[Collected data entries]
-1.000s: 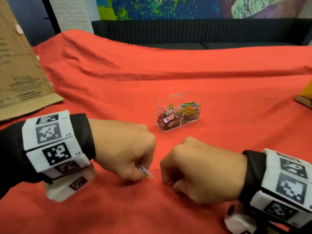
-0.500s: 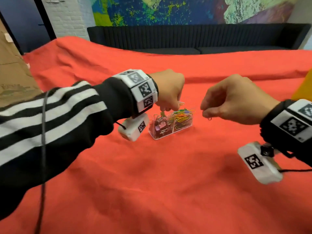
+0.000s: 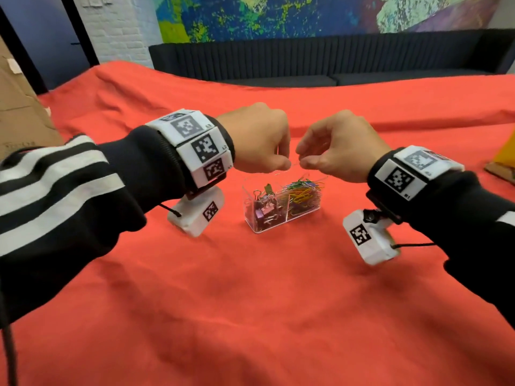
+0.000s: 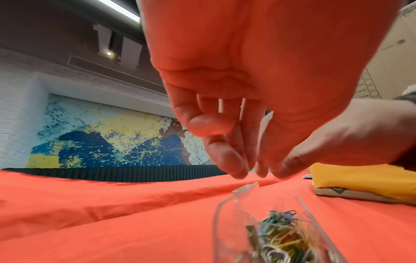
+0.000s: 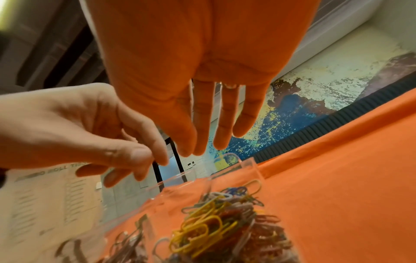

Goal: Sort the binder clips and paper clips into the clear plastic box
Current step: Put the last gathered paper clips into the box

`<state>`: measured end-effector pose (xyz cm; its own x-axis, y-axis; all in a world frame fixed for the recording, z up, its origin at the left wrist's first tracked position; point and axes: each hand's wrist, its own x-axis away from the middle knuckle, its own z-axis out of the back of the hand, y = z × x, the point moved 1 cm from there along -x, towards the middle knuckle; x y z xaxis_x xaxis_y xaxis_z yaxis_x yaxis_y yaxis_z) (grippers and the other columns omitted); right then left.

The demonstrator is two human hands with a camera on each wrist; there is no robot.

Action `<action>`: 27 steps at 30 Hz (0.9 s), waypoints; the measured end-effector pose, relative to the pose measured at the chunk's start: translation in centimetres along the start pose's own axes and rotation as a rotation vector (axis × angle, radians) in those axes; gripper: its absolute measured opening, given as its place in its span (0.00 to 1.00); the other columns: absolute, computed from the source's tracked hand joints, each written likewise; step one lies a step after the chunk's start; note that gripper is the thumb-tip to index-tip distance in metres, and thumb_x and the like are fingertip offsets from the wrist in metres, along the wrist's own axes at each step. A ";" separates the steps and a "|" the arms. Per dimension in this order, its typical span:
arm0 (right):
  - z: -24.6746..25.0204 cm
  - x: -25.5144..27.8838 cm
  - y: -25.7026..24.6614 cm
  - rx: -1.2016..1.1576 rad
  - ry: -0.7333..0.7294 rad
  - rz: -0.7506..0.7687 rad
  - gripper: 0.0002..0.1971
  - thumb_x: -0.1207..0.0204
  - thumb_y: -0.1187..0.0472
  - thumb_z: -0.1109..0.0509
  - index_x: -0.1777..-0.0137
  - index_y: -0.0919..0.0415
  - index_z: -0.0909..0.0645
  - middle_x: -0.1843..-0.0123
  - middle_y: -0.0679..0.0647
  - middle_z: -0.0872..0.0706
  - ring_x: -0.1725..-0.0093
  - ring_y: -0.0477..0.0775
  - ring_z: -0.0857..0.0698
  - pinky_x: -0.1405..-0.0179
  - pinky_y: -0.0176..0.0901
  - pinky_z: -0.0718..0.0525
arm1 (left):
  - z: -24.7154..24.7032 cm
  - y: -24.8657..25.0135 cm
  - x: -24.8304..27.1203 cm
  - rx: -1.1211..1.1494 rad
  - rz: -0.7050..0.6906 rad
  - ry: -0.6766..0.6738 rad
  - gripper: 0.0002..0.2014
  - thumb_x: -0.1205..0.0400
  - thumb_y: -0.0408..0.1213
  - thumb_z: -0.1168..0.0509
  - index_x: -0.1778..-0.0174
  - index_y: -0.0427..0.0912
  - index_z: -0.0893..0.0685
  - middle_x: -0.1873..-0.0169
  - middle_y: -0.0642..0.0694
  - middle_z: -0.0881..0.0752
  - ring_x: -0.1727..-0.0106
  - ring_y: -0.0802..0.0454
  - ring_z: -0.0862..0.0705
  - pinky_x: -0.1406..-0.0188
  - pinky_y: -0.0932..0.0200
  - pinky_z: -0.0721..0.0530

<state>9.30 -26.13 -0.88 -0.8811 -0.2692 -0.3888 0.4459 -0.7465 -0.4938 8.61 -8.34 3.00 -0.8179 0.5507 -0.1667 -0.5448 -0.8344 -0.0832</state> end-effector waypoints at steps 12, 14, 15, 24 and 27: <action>-1.7 0.7 2.7 -0.032 -0.369 -0.093 0.33 0.41 0.74 0.15 0.40 0.45 0.18 0.44 0.52 0.11 0.52 0.59 0.11 0.44 0.59 0.10 | -5.5 -2.5 4.5 0.236 0.212 -0.195 0.35 0.41 0.73 0.25 0.46 0.53 0.14 0.56 0.59 0.10 0.55 0.57 0.15 0.58 0.61 0.22; -1.8 1.1 2.4 -0.027 -0.331 -0.111 0.28 0.45 0.68 0.11 0.47 0.46 0.15 0.52 0.50 0.09 0.58 0.56 0.11 0.47 0.61 0.10 | -6.0 -2.7 4.8 0.242 0.202 -0.138 0.28 0.38 0.66 0.21 0.50 0.51 0.12 0.59 0.58 0.10 0.58 0.55 0.15 0.60 0.62 0.24; -1.7 1.3 2.2 -0.032 -0.327 -0.121 0.27 0.47 0.65 0.09 0.50 0.48 0.14 0.55 0.49 0.08 0.60 0.55 0.11 0.47 0.61 0.10 | -5.9 -3.1 5.1 0.254 0.196 -0.125 0.26 0.37 0.64 0.20 0.51 0.50 0.11 0.60 0.57 0.10 0.59 0.55 0.15 0.60 0.62 0.23; -2.5 5.0 -2.5 -0.031 -0.363 -0.031 0.24 0.46 0.50 0.10 0.51 0.48 0.13 0.58 0.44 0.07 0.64 0.40 0.14 0.51 0.52 0.11 | -5.1 -6.7 10.3 0.491 0.174 -0.160 0.26 0.43 0.60 0.17 0.53 0.54 0.10 0.65 0.53 0.09 0.68 0.60 0.15 0.63 0.57 0.17; -2.8 5.3 -2.8 -0.034 -0.370 -0.022 0.24 0.46 0.49 0.10 0.50 0.46 0.14 0.57 0.43 0.07 0.64 0.36 0.14 0.50 0.51 0.12 | -5.7 -7.1 11.4 0.567 0.190 -0.169 0.28 0.45 0.64 0.19 0.52 0.56 0.10 0.61 0.53 0.07 0.61 0.54 0.10 0.54 0.50 0.11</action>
<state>3.81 -23.74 -3.74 -0.8852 -0.4594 -0.0737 0.4256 -0.7355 -0.5271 4.22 3.73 -3.88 -0.9030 0.4282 0.0341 -0.3624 -0.8020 0.4749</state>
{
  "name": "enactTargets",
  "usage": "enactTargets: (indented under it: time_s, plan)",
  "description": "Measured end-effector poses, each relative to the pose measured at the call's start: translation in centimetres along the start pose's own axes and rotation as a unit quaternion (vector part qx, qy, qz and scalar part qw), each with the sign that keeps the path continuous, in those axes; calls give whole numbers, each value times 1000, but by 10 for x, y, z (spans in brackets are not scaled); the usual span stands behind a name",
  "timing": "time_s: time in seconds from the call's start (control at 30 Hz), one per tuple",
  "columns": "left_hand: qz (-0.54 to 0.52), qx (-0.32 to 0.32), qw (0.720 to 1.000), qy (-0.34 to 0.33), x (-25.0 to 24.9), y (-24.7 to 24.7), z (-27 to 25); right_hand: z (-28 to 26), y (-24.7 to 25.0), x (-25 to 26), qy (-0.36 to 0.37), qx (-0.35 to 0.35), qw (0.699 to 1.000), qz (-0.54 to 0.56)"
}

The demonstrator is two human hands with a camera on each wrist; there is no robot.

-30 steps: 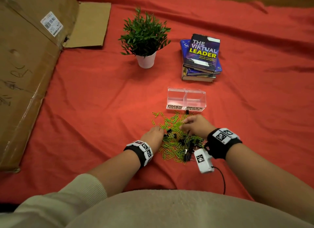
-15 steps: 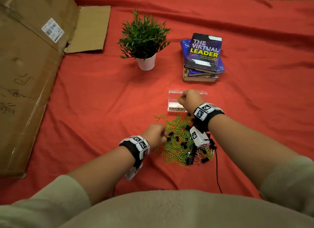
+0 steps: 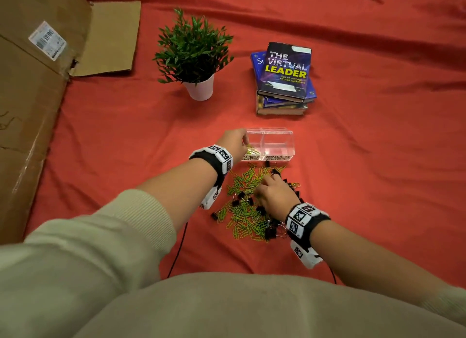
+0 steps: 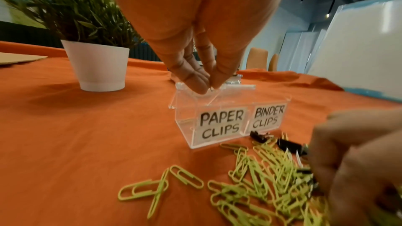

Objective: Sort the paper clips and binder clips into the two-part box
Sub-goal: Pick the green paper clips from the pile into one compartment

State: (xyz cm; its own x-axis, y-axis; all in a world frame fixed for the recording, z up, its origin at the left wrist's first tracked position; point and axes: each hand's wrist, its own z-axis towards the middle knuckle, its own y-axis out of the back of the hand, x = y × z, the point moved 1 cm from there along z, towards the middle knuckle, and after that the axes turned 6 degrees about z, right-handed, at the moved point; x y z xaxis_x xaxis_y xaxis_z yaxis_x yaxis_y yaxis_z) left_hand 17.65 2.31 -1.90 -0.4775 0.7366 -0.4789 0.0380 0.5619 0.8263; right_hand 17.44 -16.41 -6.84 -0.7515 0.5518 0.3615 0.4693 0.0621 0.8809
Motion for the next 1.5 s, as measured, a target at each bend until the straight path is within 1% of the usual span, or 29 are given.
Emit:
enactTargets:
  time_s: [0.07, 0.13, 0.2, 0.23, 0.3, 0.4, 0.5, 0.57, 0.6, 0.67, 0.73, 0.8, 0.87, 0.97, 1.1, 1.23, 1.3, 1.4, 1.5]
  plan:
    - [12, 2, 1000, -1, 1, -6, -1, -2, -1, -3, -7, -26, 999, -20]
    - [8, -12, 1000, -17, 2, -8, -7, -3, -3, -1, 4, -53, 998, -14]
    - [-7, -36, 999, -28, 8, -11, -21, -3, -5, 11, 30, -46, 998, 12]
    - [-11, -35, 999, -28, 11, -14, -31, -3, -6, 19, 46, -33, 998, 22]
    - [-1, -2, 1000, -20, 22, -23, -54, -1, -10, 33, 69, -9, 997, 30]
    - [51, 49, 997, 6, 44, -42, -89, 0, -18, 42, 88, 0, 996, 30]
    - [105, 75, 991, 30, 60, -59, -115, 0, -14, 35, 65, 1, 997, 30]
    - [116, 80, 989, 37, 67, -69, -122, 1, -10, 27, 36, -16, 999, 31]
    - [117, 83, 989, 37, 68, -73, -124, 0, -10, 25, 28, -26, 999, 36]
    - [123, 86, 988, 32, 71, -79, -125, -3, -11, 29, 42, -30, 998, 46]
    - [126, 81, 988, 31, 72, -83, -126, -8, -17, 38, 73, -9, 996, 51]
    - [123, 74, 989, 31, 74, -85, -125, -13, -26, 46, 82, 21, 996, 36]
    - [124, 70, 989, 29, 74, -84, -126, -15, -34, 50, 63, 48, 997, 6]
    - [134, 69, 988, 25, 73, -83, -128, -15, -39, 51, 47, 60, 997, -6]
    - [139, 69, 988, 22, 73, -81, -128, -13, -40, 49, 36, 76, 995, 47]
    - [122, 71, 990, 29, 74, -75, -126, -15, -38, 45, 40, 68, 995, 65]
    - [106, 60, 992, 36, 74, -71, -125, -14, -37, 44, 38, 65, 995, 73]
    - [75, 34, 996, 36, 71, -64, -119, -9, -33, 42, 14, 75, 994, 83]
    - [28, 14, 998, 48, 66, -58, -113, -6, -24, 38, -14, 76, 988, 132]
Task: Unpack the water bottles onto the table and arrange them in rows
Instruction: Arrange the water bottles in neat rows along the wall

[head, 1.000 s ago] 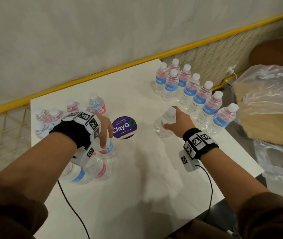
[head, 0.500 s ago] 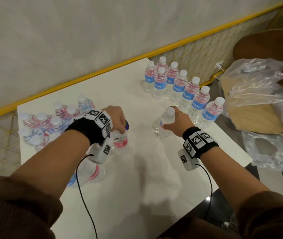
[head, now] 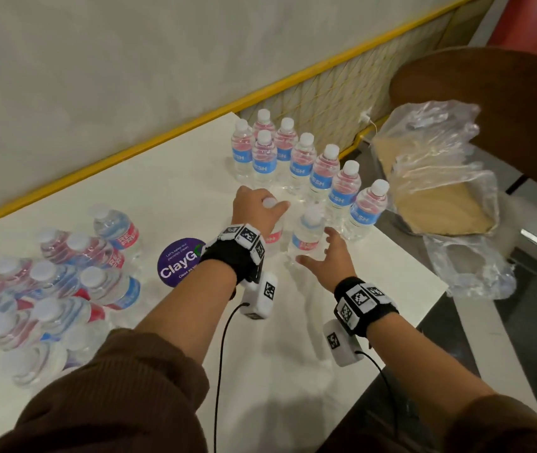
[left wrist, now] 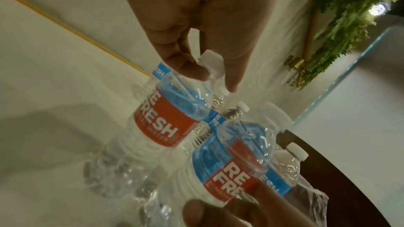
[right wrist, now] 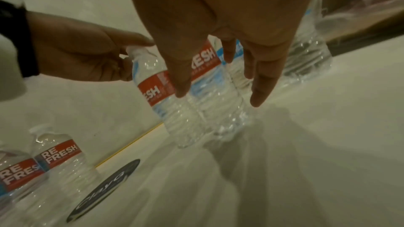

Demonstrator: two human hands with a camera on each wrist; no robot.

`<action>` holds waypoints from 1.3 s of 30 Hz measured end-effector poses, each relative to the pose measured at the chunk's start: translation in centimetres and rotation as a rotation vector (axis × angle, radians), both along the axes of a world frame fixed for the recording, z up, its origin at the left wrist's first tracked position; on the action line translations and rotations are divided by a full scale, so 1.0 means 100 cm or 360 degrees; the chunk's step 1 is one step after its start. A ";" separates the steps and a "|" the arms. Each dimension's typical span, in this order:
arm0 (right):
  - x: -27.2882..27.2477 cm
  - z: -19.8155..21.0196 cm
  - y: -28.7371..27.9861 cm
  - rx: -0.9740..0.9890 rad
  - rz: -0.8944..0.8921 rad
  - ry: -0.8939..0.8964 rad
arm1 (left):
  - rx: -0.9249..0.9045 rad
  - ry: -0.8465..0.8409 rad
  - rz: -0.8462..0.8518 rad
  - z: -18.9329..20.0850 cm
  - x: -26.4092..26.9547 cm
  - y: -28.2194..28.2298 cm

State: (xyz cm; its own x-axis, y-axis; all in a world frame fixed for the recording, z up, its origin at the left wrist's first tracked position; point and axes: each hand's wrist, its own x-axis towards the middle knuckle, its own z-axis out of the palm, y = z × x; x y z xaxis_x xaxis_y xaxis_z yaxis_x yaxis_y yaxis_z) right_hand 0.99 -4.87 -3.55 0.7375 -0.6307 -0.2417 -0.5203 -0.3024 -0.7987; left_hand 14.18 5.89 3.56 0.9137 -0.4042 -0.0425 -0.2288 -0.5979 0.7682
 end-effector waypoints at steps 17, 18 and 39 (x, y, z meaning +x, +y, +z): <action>0.030 -0.055 -0.008 0.0167 -0.0226 -0.0314 | -0.0253 0.0391 0.0056 -0.119 0.011 -0.002; 0.034 -0.058 -0.007 0.0175 -0.0216 -0.0325 | -0.0240 0.0341 0.0099 -0.121 0.017 -0.009; 0.076 -0.055 -0.024 0.0203 -0.0366 -0.0245 | -0.0219 0.0316 -0.0077 -0.123 0.060 -0.032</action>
State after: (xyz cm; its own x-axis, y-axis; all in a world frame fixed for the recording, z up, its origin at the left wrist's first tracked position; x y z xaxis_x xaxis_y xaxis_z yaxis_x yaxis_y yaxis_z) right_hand 8.56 -7.24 -9.06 0.6129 -0.7571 -0.2263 -0.4336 -0.0828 -0.8973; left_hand 20.14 2.70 -8.78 0.8723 -0.4619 -0.1607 -0.0914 -0.4766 0.8743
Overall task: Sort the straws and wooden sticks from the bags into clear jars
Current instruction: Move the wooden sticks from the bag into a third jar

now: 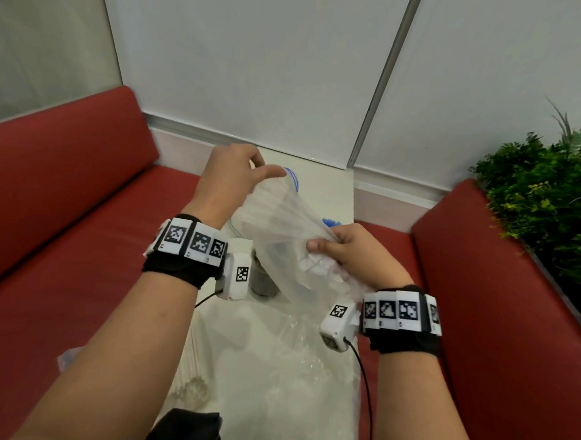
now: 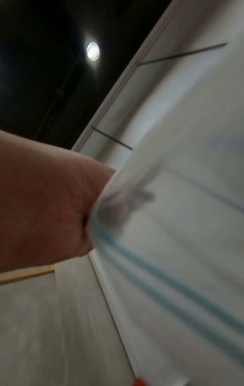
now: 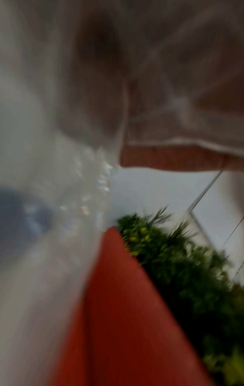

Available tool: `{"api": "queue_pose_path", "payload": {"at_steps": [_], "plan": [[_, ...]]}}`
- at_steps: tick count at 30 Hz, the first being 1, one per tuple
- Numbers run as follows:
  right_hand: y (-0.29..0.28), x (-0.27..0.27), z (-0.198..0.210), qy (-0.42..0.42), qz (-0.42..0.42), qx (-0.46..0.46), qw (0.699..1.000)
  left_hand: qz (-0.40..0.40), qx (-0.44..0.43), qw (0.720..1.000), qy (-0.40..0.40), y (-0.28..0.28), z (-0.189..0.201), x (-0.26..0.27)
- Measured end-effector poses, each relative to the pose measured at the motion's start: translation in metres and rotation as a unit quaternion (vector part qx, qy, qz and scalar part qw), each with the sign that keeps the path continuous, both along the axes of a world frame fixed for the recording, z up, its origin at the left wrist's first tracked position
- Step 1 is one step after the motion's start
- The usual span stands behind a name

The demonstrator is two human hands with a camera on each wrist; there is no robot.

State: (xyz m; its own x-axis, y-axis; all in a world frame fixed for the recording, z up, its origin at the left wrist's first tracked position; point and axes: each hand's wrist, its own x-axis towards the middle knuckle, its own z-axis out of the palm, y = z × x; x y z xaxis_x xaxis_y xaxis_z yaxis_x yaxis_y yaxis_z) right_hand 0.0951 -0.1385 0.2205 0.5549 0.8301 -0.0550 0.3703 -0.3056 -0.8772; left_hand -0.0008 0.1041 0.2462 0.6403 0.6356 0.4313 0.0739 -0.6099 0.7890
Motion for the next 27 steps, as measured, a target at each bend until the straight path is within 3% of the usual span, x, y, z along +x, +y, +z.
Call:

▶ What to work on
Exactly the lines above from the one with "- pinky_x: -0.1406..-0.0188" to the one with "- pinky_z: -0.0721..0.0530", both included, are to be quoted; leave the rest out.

▶ Answer box
  - pinky_x: -0.1406..-0.0188
  - pinky_y: -0.0932..0.0200
  - pinky_z: -0.0721..0.0530

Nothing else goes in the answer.